Image source: Chipotle.

Chipotle Mexican Grill (CMG 1.07%) has been dishing out a lot of orders of chips and guac this weekend, but it's not necessarily getting paid for them. Chipotle rolled out Chiptopia on Friday, a summertime promotion where card-wielding customers can score free meals if they log enough paid visits. 

It's an ambitious if not desperate plea to turn things around after what was likely its third consecutive quarter of double-digit declines in comps. It should drum up traffic, but there's more to success in fast casual than that. Let's go over a few of the ways that Chiptopia's promotional run through the next three months can sting the chain.

1. Slowing down the register

Speed is a hallmark of the Chipotle experience. Customers don't flinch when they see long lines at the burrito roller, even when unit levels peaked last summer. Chipotle would routinely brag about how many customers it could get through its assembly line during peak lunch hours, pointing out that its best units could push through in excess of 350 transactions an hour.

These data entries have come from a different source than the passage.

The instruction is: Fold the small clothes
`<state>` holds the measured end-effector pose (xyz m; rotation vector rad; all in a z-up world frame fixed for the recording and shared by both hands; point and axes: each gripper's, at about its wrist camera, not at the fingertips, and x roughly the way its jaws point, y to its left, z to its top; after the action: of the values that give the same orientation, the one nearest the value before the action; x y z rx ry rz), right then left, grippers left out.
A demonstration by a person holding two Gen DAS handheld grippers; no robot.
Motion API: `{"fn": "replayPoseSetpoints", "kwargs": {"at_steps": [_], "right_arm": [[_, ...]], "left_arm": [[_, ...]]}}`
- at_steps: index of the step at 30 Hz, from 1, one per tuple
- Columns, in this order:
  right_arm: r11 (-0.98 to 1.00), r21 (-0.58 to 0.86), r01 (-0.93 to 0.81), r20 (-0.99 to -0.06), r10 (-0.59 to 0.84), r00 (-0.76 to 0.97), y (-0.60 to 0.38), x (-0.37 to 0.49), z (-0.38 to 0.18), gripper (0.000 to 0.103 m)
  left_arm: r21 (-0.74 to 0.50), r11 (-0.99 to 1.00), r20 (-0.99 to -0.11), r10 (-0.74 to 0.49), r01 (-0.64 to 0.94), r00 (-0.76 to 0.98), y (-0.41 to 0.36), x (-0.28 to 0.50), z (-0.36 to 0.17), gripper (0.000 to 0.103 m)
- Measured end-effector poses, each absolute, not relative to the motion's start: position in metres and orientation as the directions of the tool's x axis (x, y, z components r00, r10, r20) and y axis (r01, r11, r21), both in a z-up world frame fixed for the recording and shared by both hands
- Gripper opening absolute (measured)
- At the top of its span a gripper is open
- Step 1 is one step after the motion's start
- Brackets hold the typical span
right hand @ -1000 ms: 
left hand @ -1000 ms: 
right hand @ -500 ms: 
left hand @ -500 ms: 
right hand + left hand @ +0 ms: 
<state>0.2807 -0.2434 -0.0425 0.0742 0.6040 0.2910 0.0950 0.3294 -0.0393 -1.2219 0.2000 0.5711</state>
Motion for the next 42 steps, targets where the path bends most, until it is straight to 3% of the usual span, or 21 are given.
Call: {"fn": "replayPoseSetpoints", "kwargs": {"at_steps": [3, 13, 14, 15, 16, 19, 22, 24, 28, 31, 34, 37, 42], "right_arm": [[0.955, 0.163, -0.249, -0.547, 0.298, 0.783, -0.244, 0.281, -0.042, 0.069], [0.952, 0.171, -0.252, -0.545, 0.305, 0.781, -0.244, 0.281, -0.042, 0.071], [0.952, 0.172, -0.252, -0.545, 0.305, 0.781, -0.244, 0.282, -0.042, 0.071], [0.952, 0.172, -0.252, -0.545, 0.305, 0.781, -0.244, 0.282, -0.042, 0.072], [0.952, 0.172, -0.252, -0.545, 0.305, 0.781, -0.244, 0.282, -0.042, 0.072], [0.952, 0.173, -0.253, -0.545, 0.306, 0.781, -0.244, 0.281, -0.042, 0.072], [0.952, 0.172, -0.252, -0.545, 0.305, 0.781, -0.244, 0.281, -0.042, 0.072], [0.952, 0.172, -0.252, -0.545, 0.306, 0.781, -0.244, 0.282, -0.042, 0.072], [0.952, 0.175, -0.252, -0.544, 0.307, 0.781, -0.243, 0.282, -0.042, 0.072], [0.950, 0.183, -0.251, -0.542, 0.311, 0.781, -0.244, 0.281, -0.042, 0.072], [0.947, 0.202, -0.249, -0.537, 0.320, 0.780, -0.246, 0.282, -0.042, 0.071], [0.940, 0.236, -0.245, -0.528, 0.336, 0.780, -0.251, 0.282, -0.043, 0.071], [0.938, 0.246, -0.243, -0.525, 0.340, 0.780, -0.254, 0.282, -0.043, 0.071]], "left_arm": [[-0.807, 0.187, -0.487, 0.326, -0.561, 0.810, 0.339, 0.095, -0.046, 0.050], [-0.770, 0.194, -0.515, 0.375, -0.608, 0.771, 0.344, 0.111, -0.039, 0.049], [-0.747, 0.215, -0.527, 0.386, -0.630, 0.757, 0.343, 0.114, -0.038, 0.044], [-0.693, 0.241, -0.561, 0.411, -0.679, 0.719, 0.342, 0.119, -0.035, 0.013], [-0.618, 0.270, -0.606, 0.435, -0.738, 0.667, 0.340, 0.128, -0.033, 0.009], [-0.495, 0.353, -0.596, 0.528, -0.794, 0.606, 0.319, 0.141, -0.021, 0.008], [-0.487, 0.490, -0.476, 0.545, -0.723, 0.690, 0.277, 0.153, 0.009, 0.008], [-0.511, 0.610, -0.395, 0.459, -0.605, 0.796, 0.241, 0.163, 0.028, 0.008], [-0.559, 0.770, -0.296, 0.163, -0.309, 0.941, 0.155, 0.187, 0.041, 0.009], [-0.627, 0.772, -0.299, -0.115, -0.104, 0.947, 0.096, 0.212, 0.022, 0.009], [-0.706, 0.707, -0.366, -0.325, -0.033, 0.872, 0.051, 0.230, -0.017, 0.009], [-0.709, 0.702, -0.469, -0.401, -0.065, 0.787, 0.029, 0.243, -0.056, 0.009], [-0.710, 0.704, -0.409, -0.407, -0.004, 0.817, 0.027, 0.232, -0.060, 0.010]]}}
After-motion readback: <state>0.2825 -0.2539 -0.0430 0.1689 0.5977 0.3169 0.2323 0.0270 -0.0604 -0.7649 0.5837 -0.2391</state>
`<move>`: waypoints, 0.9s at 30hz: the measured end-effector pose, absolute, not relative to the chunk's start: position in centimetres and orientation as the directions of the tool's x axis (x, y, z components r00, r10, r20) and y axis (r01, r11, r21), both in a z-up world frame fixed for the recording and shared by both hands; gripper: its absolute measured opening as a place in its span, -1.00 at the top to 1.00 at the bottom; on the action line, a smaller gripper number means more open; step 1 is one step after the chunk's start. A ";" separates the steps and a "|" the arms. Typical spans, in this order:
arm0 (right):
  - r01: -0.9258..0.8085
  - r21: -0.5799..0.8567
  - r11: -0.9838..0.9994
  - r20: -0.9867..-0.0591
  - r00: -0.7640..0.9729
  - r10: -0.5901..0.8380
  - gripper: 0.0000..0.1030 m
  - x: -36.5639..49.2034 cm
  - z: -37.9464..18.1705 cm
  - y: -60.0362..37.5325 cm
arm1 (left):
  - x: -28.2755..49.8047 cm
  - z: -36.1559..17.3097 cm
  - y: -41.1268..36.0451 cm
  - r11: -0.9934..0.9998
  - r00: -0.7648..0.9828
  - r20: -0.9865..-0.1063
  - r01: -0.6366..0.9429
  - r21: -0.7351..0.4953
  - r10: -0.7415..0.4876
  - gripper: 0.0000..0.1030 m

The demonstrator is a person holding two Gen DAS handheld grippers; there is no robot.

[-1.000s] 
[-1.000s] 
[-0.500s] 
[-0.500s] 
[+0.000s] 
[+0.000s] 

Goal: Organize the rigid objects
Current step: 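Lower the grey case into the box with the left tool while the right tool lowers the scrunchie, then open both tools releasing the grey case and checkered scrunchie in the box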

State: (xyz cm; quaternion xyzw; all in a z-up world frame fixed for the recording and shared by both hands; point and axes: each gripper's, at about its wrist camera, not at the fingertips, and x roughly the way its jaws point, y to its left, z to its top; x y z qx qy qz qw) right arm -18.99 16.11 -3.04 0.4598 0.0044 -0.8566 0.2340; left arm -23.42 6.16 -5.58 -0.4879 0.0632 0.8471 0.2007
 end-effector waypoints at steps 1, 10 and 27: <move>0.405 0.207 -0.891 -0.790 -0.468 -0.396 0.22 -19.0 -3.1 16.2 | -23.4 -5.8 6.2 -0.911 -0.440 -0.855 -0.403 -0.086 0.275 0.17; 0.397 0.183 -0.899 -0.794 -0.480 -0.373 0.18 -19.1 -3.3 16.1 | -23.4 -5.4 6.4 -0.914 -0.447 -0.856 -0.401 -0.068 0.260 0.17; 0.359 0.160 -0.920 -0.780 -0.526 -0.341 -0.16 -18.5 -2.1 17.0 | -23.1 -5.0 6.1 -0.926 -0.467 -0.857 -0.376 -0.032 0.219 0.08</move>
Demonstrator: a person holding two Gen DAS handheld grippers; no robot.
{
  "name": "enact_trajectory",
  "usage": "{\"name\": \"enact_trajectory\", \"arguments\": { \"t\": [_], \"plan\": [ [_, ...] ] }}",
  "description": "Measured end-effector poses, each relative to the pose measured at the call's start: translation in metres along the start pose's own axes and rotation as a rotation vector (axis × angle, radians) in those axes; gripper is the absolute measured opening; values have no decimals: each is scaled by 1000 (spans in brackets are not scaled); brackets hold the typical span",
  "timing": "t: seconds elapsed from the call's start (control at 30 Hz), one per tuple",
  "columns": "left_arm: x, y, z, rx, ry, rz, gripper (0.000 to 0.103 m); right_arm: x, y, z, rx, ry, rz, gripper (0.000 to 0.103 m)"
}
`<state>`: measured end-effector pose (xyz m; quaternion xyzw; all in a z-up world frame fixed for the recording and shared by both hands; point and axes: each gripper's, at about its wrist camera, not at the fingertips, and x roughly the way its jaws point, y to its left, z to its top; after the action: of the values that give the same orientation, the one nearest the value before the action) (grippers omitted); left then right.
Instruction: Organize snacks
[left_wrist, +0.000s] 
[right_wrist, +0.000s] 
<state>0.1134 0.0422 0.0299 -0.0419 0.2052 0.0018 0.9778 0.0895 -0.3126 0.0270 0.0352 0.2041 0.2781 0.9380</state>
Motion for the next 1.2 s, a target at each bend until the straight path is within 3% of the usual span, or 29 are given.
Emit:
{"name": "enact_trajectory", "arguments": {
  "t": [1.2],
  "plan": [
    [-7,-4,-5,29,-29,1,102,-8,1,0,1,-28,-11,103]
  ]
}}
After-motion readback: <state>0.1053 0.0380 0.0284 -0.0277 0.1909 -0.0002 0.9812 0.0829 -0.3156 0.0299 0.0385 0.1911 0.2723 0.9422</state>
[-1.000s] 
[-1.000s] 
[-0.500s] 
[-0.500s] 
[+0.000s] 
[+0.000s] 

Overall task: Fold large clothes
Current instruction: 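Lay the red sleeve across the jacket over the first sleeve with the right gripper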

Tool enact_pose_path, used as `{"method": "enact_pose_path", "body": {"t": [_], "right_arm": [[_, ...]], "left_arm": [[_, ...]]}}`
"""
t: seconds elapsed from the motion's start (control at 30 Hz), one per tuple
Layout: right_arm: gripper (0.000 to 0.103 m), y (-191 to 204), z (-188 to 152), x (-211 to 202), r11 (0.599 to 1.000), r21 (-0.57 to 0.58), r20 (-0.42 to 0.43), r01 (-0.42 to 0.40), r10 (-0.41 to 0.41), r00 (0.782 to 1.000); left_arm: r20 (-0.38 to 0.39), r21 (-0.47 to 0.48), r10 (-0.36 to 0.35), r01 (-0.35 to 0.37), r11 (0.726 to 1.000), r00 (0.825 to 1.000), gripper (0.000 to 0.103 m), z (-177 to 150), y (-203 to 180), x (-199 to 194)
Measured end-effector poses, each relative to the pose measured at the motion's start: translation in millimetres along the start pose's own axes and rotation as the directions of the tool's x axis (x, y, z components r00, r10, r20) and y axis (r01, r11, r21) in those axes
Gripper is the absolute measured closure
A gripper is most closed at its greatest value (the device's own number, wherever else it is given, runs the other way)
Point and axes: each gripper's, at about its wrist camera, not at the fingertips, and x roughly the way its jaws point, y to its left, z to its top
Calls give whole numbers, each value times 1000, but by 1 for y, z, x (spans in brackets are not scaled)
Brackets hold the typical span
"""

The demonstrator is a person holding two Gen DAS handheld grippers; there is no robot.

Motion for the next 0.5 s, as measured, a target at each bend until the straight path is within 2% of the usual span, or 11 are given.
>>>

Chiptopia can slow things down for obvious reasons. Customers have to hand over their cards, and they are checked against potential freebies. There's also the free chips and guac that the chain is handing out to folks signing up for the card for the first time, taxing the "expediter" that lines up between the register and the prep team. There are a lot of new questions involved in the checkout process, clogging up its once industry-envying throughput.

There is also the incentive to split up orders. A pressure point here is that there's a maximum of one qualifying purchase per member a day. If my wife and I want to go to Chipotle, it doesn't make sense to put it on the same bill the way we have in the past. We're going to ask to be rung up as separate orders, doubling our freebies and initial chip and guac claims. Chipotle queues will get longer and slower during Chiptopia's run.

2. Margins on the margin

Chipotle has already seen margins crash since a couple of gastro malady outbreaks scared away customers late last year. It resulted in the chain posting its first quarterly deficit as a public company during the first quarter of this year. 

Analysts see a sharp drop in profitability for the quarter that ended last week. Where do we go from here? Giving away food and possibly facing higher credit card processing fees on smaller transactions will weigh on the bottom line. There will be a spike in traffic during the third quarter, but it will come at the expense of margins. The fourth quarter will also be tricky. The Chiptopia program ends in September, but freebies can be claimed within 30 days of being earned. In other words, Chipotle will continue to give away food in October without the benefit of Chiptopia increasing sales to earn them.

3. Weaning is the hardest part

Chiptopia offers an incentive to stop by in July, August, and September. In the words of Green Day, wake me up when September ends. Diehard Chiptopia card flashers will probably be tired of cilantro rice by quarter's end. 

McDonald's (MCD 0.47%) -- a fast food giant that Chipotle knows all too well because it was once its parent company -- knows all about the fickle nature of promotions. McDonald's experiences a spike in traffic during its annual Monopoly peel-off campaign. It then deals with aftermath. Instead of encouraging repeat visits, the end of a promotion often leads to repulsion and fatigue. McDonald's Monopoly and Chipotle's Chiptopia are different beasts, but the goal of jamming traffic into a tight window of time remains the same.

Chiptopia in October is going to be an interesting situation. Customers have seen freebies and BOGO deals morph into Chiptopia during the third quarter. Chipotle won't be able to rest on its laurels during the holiday quarter. It's going to need something new to appease customers that have been spoiled by markdowns and now reward cards. Getting folks back to paying retail will be no easy task.